The leading companies involved in developing vaccines already in use or soon to be in use around the world have committed to a non-profit model for their vaccines and working with governments for distribution rather than the private market. But viewing pharmaceutical profits as a bad thing did not help patients, Ms De Somer said.
"The companies that I deal with, and I represent, have always got the patient in mind ... they're not trying to sell you snake oil," she said.
"What we've seen in this particular instance, is that when the chips are down, you need the industry, you need its investment, you need its dollars, you need its shareholders to put in the the grunt work and the money, to deliver on the outcomes. And you weren't get that from a university."

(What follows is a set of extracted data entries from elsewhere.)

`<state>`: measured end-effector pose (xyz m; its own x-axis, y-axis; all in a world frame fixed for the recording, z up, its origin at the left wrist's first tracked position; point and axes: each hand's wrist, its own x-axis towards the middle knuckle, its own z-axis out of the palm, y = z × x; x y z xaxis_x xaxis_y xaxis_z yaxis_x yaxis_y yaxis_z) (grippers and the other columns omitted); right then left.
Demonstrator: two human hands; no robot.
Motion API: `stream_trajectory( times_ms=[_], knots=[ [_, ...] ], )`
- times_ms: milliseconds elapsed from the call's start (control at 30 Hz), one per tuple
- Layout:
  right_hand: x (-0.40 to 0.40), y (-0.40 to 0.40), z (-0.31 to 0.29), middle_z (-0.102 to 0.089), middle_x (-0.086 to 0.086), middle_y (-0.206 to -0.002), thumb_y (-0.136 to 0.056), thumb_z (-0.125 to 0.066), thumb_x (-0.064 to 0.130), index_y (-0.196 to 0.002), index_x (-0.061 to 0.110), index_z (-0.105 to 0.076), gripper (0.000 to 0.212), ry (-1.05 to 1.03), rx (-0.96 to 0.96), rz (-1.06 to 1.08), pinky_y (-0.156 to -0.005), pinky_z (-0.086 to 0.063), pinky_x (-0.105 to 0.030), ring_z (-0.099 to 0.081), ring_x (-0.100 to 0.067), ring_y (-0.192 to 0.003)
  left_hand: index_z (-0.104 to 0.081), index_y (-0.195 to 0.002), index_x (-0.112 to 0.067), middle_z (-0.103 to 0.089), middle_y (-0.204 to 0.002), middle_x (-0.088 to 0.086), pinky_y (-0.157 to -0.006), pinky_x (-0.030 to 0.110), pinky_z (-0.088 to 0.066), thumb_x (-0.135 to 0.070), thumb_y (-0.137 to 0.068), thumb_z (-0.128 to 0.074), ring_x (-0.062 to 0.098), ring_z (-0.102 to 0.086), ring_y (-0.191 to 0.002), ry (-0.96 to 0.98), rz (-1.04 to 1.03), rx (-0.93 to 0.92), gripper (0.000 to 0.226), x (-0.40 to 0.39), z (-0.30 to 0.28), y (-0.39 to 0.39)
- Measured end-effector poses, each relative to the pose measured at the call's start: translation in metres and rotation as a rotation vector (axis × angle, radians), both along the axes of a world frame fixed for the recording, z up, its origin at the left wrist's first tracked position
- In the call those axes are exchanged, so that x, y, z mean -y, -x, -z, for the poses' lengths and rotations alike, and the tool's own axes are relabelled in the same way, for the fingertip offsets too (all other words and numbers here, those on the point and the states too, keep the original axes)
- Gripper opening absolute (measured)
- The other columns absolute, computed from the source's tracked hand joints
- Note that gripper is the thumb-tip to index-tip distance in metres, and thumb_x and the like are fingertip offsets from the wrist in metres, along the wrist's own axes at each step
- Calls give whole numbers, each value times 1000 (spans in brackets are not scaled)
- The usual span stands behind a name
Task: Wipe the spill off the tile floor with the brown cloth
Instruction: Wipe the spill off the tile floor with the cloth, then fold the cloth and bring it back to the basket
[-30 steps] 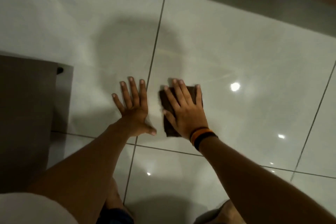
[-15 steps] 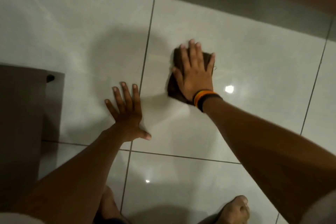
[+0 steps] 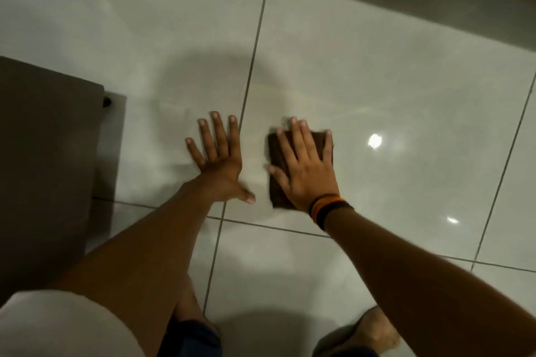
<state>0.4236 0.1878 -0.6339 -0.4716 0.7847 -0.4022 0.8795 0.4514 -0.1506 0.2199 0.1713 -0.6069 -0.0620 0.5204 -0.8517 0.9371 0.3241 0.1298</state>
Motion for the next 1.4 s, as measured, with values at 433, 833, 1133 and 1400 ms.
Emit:
stream_trajectory(
  times_ms=[433, 833, 1133, 1400],
  knots=[
    [76, -54, -64, -55, -17, -146, -92, -70, 33, -148, 9, -41, 67, 297, 88, 1212, -117, -32, -55, -52, -39, -134, -55, -149, -14, -64, -140, 13, -109, 42, -49, -17, -97, -67, 34, -62, -127, -382, -434, 280, 53, 61, -57, -22],
    [64, -92, -175, -77, -7, -95, -83, -82, 3, -104, 20, -69, 30, 774, -644, 1378, -64, -67, -38, -77, -30, -86, -50, -151, -22, -55, -148, -1, -101, 33, -34, -73, -96, -43, 28, -48, -145, 26, -1003, 469, 76, 93, -112, -111],
    [36, -63, -390, -80, -13, -114, -94, -66, 13, -121, 18, -72, 28, 1063, -924, 1364, -77, -66, -40, -78, -33, -103, -76, -127, -31, -79, -126, 1, -104, 43, -56, -92, -73, -57, 21, -74, -119, 202, -1183, 866, 84, 30, -321, -54],
    [32, 22, -559, -74, -14, -117, -95, -68, 3, -125, 11, -66, 31, 815, -747, 1169, -93, -61, -56, -71, -35, -107, -74, -125, -11, -78, -120, 11, -91, 38, -63, -20, -88, -83, 29, -75, -111, -243, -1213, 635, 39, 46, -512, 9]
  ],
)
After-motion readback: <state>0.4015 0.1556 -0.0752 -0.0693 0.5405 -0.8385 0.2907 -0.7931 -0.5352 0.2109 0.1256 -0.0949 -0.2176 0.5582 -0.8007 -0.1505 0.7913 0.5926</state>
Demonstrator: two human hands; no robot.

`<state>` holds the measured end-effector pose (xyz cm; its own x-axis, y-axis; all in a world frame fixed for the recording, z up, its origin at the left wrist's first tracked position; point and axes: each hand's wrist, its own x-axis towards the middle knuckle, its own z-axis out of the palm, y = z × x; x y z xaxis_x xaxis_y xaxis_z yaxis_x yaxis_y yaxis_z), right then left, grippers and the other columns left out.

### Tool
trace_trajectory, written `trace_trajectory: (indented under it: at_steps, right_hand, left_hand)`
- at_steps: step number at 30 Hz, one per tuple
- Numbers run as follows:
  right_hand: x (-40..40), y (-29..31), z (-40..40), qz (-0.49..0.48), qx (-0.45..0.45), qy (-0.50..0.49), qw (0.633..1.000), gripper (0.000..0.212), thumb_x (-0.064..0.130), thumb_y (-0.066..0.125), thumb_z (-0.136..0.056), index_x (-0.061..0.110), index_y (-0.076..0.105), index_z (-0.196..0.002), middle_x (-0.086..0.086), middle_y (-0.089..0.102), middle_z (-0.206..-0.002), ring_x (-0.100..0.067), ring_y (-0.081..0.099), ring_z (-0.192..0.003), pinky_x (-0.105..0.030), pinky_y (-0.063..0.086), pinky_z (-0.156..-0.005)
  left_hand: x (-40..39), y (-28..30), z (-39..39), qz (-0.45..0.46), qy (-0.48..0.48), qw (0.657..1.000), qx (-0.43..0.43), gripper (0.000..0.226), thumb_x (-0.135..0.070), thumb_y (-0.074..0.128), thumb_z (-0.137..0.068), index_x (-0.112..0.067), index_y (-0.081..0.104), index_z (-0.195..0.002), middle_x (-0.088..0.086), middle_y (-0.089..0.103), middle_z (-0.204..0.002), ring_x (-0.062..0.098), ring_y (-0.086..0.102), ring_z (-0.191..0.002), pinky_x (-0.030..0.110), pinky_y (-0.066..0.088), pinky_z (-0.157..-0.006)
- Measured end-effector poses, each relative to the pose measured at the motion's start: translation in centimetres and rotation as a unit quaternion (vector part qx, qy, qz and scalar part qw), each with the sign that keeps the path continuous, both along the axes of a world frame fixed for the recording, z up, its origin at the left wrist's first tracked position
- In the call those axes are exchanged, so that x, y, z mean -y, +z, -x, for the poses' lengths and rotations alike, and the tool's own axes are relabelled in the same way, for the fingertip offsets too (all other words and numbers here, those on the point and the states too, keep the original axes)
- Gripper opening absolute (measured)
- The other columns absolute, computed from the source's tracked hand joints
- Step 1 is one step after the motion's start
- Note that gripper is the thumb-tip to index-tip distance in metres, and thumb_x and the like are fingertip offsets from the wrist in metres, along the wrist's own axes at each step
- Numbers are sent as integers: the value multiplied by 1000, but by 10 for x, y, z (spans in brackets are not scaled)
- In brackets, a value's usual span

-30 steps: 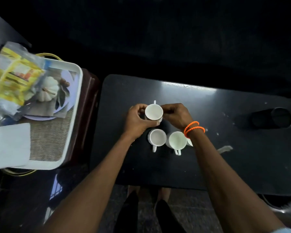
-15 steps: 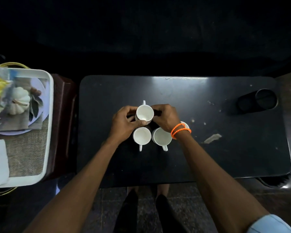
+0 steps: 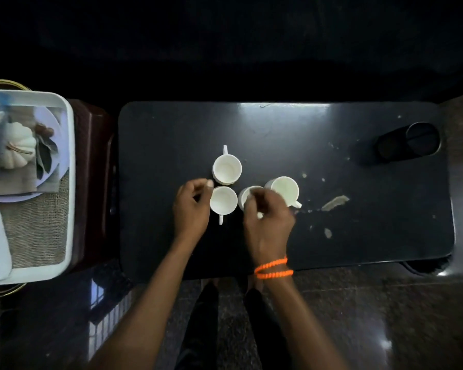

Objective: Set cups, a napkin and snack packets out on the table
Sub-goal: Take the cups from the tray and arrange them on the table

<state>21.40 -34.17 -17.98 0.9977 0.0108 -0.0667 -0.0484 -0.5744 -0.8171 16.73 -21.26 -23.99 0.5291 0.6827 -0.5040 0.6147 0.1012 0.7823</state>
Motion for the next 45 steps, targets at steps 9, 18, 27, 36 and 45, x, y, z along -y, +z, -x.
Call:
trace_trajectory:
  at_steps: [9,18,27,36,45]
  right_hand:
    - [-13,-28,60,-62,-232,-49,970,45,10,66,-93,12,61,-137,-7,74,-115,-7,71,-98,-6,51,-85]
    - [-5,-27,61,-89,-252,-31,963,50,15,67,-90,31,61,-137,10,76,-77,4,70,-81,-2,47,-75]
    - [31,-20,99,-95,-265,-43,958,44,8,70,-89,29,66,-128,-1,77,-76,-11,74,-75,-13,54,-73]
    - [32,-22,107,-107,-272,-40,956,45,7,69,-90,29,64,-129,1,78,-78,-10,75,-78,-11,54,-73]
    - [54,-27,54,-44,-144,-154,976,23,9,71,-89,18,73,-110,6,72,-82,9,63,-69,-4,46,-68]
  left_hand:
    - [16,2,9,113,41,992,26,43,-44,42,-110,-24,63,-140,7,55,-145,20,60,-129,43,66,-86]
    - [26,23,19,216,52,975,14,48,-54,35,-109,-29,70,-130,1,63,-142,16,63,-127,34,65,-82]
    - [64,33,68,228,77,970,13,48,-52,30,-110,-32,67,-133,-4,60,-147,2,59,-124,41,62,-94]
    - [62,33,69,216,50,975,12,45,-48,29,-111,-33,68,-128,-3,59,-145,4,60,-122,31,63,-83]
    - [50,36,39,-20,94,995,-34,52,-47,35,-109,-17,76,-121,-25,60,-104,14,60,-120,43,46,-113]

Australia's limited medical manufacturing capability has been in the spotlight when it comes to the government's rollout plans. The Pfizer vaccine, the first to be approved overseas, could not be manufactured in Australia due to the mRNA technology it used. CSL would manufacture the AstraZeneca vaccine at its Broadmeadows factory, but has said it couldn't manufacture the Novavax vaccine at the same time.
The Australian government has funded CSL to upgrade its facilities for the AstraZeneca vaccine, but there were fears the initial vaccine rollout of the Pfizer vaccine may be delayed as it needed to be imported.
"There are some opportunities with advanced manufacturing but I think we also have to be realistic. We're not going to be able to manufacture everything in Australia forever," Ms De Somer said.
"Even if you could manufacture everything, you're not necessarily going to be able to manufacture the ingredients to manufacture it. So you're always going to rely on a supply chain somewhere along the line."
Ms De Somer hoped in the wake of the pandemic, more focus would be on how the medical world could be part of the economic recovery as well as the health response.
"There is a discussion about how do we incentivise the pharmaceutical industry to create more jobs here, to do more research here to do more clinical trials here," she said.
"What are the things that we can do to contribute to that economic recovery?"